No dai Torvalds è sicuramente “particolare” ma è in gamba…secondo me ha un modo di parlare molto “catastrofico” per accendere i dibattiti e attirare l’attenzione.
Ricordate le parole orribili usate per KDE 4 quando alla fin fine non era poi così orribile?
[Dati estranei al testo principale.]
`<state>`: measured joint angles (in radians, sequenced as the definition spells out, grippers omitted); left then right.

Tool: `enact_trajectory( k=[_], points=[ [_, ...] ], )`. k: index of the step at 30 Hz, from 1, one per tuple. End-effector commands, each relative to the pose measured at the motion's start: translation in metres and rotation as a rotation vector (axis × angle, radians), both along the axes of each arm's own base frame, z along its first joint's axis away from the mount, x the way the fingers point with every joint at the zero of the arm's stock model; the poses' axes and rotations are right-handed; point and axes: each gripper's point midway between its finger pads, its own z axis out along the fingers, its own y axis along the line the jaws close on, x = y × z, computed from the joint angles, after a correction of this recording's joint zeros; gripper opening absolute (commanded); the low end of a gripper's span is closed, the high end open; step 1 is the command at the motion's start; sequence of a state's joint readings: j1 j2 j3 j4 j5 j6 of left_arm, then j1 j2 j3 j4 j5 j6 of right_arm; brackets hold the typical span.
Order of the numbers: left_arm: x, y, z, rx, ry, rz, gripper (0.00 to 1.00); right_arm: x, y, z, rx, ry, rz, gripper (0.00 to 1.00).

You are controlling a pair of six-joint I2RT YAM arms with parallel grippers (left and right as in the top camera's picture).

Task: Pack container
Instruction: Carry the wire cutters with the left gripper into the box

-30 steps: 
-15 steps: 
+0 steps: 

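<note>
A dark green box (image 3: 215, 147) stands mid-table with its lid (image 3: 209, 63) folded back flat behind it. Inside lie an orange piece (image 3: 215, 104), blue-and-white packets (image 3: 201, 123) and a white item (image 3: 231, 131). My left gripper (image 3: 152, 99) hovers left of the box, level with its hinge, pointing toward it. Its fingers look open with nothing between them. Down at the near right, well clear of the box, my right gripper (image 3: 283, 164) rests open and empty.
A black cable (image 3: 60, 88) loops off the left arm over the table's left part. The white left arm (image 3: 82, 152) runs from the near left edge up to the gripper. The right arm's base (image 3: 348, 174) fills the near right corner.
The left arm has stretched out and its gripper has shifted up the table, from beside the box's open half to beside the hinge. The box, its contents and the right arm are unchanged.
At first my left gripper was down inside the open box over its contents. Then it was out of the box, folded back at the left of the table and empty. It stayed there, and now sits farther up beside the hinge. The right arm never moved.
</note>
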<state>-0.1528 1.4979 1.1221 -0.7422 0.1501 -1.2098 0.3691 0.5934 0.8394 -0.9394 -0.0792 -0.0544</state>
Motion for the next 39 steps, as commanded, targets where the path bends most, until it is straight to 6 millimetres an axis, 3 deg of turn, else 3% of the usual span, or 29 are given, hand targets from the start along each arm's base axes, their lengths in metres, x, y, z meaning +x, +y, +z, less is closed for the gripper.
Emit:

Insomma è fatto così ;) forse ha visto che la strada intrapresa non è quella corretta e ha voluto dare una tirata d’orecchie
peo21
23 set 2009 - 23:21 - #19anche lui mi sembra bello grasso e gonfio..
christian m
25 set 2009 - 09:53 - #20linux e’ da qualche tempo arrivato al capolinea, finalmente anche il suo creatore ha gettato questo warning, ora i casi sono 2, o le distro si mettono seriamente sul pezzo e modificano pesantemente il core di linux oppure (cosa piu0 probabile) tra qualche tempo ci troveremo un OS mostroide, costantemente bacato che non se lo filera’ piu’ nessuno a parte forse gli ambienti accademici e di ricerca. Win7 dara’ definitivamente la bastonata in testa a linux, questione di mesi ormai.